THE TASK: Output the lines of the entries below beginning at the one with "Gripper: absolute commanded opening" and ending with the last, exactly as written and without pictures.

Stored items:
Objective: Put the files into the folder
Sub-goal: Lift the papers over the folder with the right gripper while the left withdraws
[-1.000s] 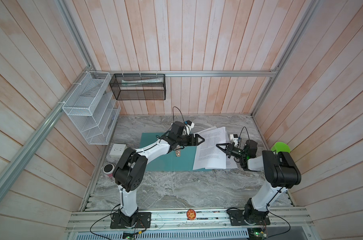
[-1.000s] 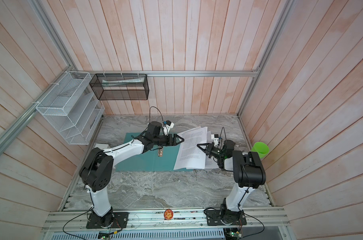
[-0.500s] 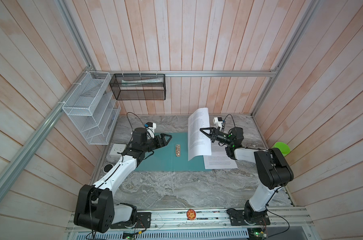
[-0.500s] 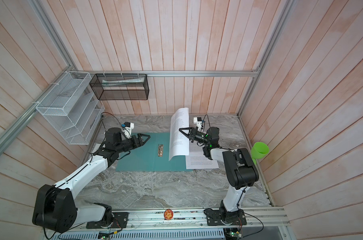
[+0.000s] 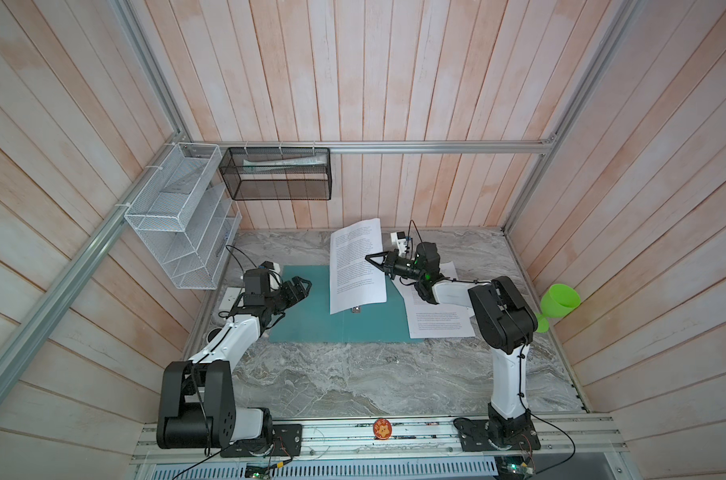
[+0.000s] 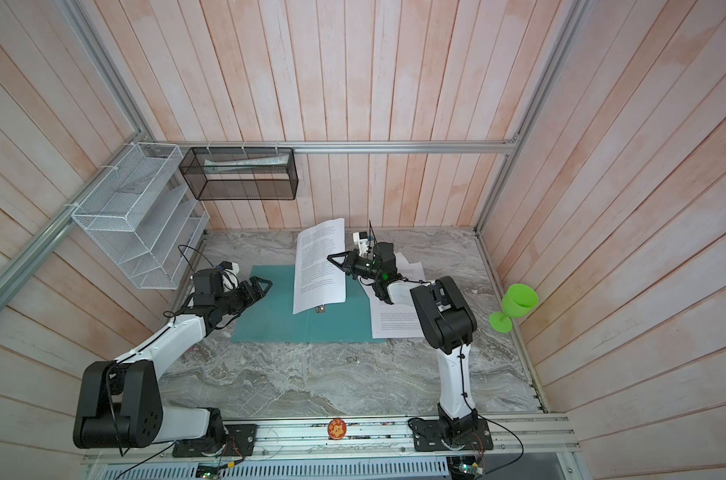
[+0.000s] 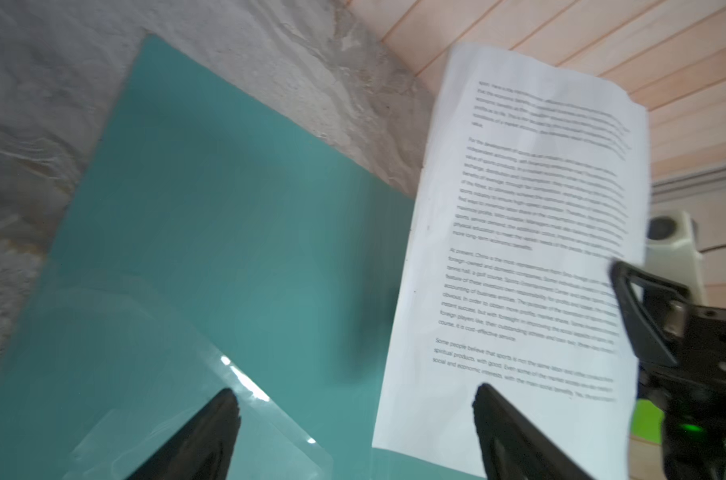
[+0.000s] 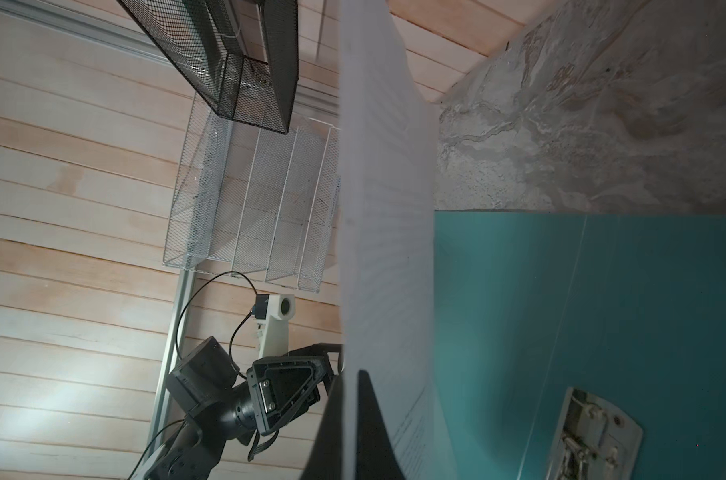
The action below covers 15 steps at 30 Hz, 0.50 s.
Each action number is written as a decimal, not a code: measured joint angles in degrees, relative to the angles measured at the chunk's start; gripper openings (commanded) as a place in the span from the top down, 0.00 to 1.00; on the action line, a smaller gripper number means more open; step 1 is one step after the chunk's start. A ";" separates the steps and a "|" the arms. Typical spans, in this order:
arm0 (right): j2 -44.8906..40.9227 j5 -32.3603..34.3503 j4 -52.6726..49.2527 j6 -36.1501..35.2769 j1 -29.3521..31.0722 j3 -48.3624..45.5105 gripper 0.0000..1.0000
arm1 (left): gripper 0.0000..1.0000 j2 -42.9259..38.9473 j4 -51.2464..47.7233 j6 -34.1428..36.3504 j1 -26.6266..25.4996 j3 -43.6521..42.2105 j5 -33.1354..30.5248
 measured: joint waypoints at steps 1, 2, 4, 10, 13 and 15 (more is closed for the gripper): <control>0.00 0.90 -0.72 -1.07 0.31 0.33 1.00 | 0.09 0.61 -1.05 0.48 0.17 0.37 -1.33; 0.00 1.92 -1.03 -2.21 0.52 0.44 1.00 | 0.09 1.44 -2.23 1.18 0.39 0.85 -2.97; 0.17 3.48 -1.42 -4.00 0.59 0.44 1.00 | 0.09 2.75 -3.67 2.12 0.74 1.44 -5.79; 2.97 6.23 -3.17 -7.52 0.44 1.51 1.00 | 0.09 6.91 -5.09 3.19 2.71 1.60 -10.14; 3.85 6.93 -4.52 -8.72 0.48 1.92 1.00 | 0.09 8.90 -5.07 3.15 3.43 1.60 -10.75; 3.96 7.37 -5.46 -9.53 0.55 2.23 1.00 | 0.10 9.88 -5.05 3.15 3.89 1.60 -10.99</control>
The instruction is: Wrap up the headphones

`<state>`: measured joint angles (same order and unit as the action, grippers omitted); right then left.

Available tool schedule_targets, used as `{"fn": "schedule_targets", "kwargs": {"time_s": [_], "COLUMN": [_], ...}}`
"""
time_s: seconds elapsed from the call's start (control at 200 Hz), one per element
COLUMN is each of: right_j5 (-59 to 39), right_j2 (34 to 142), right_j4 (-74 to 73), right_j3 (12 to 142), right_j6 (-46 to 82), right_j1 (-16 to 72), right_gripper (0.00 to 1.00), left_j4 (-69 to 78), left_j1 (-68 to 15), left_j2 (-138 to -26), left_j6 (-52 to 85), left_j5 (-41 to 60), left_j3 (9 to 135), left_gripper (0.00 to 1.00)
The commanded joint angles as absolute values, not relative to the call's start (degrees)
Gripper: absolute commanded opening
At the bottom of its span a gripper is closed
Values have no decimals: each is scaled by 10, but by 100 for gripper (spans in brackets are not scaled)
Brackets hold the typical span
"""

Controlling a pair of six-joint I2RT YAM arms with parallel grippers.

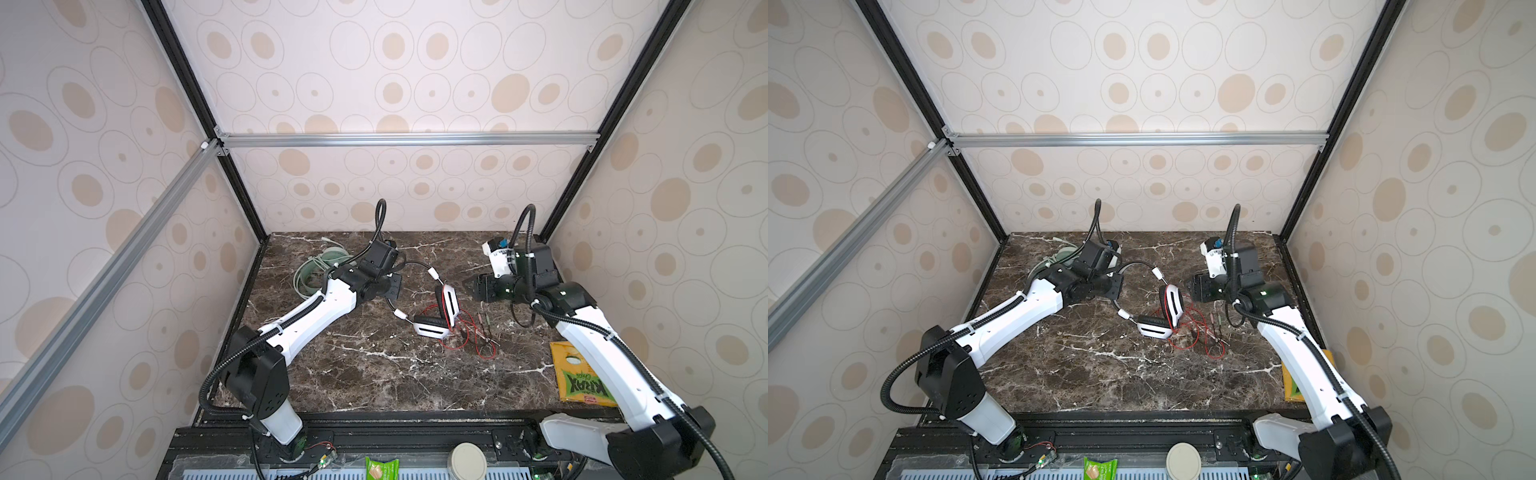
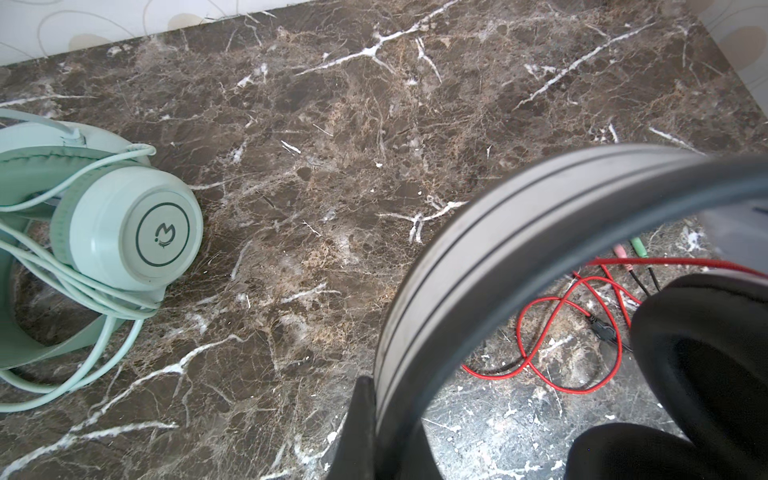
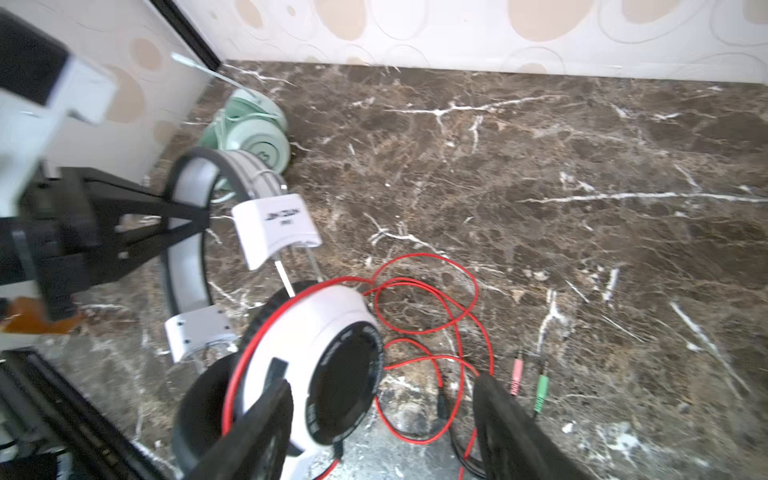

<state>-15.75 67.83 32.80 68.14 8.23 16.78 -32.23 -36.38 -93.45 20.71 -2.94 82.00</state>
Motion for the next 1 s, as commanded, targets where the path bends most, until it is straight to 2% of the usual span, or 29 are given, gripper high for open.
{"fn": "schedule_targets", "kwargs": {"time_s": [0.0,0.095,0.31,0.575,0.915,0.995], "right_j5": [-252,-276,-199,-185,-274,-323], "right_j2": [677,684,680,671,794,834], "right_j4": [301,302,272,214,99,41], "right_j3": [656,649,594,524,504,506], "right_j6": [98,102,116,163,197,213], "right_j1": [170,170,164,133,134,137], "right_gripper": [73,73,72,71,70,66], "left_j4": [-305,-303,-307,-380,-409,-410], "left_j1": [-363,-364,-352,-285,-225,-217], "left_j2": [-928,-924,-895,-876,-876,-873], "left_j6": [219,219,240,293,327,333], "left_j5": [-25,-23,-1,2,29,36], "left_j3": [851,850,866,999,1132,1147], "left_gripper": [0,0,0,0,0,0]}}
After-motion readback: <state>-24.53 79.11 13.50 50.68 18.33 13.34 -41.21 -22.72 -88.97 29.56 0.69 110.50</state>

RESPONSE TO THIS TASK:
Gripper: absolute commanded opening
At the bottom of its span a gripper is closed
Values have no decimals: each is scaled by 10, but by 100 for gripper (spans in brackets are not scaled)
Brackets hold the typical span
"""

Controlling a pair of six-joint I2RT YAM arms with parallel grippers.


<state>-15.75 67.83 32.80 68.14 8.23 16.78 -32.23 -36.38 -93.45 20.71 -2.94 82.00</state>
Motion for the next 1 s, as commanded, targets where the path bends most, until it is straight to 2% of the usual span, or 29 are given, gripper high for open.
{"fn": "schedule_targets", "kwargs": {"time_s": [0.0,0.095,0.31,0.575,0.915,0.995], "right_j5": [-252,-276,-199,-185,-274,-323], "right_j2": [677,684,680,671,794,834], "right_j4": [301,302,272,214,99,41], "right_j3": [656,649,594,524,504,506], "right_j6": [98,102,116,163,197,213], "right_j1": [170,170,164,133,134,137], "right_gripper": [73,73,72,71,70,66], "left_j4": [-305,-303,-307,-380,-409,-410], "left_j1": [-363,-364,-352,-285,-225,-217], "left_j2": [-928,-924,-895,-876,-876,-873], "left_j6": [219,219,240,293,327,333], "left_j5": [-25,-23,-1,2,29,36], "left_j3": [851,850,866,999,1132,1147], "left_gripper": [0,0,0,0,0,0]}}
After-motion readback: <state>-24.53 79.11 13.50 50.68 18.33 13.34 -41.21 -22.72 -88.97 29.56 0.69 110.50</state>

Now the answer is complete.